_Your instructions_: Within the data that follows, set down exactly the lines from the one containing "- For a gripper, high" through the one containing "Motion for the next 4", both ends included.
=== Provided records ===
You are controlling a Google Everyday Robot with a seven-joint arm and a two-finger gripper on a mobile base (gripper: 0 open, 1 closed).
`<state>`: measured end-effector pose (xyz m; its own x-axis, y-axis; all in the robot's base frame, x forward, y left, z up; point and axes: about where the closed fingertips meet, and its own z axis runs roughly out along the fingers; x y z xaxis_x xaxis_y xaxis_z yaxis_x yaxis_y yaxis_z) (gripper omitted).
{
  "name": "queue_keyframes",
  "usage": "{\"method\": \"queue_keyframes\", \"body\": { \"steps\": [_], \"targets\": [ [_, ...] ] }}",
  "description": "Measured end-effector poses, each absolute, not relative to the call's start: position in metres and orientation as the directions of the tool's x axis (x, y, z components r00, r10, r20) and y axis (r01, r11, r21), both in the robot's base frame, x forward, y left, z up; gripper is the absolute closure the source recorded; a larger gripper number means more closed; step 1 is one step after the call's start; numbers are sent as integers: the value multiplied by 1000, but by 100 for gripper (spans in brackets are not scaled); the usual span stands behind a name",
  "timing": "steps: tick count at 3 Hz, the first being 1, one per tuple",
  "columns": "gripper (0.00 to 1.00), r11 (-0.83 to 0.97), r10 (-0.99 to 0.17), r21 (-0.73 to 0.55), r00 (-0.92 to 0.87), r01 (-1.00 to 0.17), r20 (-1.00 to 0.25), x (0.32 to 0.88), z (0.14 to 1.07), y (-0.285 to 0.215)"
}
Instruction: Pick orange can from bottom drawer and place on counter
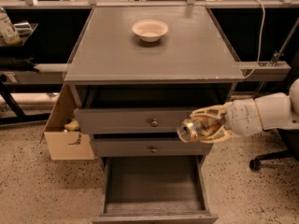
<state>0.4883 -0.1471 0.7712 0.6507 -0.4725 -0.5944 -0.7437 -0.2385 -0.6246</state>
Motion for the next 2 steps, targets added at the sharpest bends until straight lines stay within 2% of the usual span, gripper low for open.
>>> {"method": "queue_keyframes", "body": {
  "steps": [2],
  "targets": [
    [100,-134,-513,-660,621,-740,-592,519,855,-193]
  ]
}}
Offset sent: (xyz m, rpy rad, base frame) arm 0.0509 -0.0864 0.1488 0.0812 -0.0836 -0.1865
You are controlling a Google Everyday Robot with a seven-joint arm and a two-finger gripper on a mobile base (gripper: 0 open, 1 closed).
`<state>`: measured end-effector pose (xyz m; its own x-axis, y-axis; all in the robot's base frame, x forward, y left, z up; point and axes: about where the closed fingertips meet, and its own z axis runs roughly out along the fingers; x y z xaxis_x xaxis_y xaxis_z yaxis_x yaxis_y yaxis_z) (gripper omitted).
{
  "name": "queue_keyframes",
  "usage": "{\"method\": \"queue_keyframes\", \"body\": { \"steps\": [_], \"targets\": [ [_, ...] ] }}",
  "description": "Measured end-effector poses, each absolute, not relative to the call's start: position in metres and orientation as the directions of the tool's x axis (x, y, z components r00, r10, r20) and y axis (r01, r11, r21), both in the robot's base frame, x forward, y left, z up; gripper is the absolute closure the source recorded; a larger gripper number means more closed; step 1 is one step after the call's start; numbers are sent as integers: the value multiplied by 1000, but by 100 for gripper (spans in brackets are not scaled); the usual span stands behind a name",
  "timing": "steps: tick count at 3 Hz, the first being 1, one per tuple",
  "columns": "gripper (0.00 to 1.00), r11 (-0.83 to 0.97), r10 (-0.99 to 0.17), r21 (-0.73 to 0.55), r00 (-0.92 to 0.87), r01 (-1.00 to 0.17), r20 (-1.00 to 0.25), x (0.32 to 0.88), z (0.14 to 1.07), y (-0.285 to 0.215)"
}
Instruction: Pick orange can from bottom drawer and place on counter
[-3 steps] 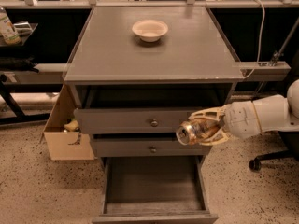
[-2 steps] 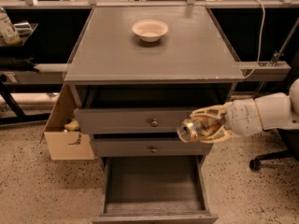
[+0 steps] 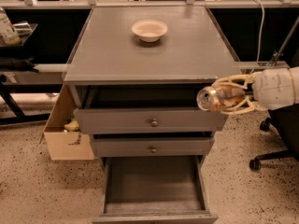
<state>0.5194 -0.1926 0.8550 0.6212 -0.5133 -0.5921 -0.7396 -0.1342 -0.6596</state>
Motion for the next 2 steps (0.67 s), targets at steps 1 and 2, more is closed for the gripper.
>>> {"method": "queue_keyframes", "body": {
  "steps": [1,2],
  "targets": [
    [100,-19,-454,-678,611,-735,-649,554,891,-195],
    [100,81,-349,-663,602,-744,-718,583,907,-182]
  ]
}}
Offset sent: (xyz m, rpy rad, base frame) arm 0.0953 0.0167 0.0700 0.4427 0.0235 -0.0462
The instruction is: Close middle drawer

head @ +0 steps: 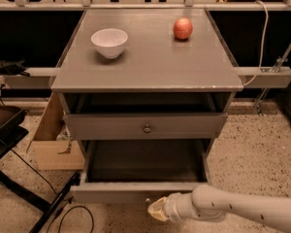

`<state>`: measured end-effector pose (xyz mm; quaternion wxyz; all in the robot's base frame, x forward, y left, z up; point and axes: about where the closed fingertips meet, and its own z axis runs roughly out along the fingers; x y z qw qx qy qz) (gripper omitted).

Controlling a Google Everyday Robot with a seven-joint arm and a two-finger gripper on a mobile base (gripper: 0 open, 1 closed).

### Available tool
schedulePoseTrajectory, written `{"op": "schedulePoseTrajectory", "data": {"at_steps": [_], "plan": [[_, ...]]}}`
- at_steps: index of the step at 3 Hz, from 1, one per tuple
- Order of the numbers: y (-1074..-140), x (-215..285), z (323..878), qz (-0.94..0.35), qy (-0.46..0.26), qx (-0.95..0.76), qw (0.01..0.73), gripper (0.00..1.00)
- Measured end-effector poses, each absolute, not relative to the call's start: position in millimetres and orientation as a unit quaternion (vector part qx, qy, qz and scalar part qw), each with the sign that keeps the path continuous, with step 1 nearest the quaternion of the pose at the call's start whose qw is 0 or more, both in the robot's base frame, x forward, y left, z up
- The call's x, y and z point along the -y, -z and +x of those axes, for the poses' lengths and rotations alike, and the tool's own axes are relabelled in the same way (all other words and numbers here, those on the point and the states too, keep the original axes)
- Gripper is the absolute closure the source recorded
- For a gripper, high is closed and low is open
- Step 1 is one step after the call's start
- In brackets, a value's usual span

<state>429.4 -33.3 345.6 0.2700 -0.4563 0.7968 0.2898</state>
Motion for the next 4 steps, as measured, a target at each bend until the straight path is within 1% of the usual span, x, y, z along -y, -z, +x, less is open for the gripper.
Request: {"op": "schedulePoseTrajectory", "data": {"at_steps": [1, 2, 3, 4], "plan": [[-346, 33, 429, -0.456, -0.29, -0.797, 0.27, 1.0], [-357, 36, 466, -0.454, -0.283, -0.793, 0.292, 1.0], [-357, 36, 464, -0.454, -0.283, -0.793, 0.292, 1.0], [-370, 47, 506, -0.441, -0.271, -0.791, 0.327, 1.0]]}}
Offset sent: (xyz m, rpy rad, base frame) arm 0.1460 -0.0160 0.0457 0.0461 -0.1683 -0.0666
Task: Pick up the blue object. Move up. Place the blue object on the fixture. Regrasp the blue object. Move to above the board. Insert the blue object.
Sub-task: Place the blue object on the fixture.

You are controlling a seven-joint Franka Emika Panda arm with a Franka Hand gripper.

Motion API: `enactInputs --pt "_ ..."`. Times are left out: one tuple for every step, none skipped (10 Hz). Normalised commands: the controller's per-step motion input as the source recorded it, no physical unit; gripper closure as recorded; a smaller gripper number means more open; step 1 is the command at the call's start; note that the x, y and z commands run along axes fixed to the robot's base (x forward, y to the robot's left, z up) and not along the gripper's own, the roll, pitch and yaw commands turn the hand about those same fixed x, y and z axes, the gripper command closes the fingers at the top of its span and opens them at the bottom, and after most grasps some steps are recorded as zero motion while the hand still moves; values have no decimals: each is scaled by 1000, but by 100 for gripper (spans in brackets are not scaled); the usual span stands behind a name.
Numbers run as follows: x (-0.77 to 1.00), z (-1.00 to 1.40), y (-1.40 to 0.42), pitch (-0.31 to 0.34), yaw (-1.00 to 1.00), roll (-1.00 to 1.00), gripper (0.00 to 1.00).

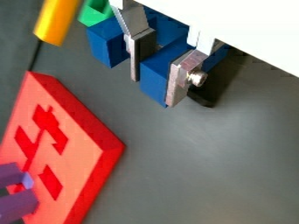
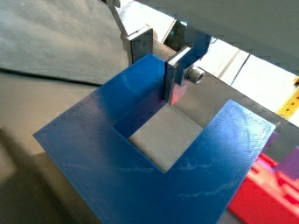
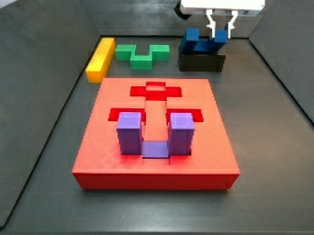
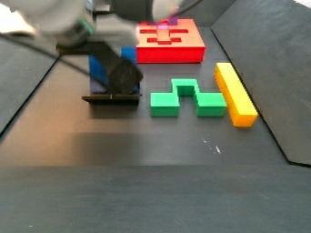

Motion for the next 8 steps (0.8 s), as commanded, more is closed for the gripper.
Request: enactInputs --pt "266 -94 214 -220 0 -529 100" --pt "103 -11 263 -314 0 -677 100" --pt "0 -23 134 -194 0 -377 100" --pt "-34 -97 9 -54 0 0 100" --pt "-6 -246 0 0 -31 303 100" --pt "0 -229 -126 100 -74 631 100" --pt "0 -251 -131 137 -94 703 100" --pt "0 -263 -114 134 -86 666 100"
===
_Output for this task_:
- For a gripper, high is closed and low is open
- Step 1 is one step after the call's start
- In brackets, a value's usual span

<state>429.4 -33.3 345.6 0.2700 -0.4563 0.7968 0.2898</state>
Motion for the next 4 steps, as measured, a target at each bend until the straight path is within 1% of the usual span, x, y, z along -y, -z, +x, less is open for the gripper.

The exercise is done, with nothing more to add.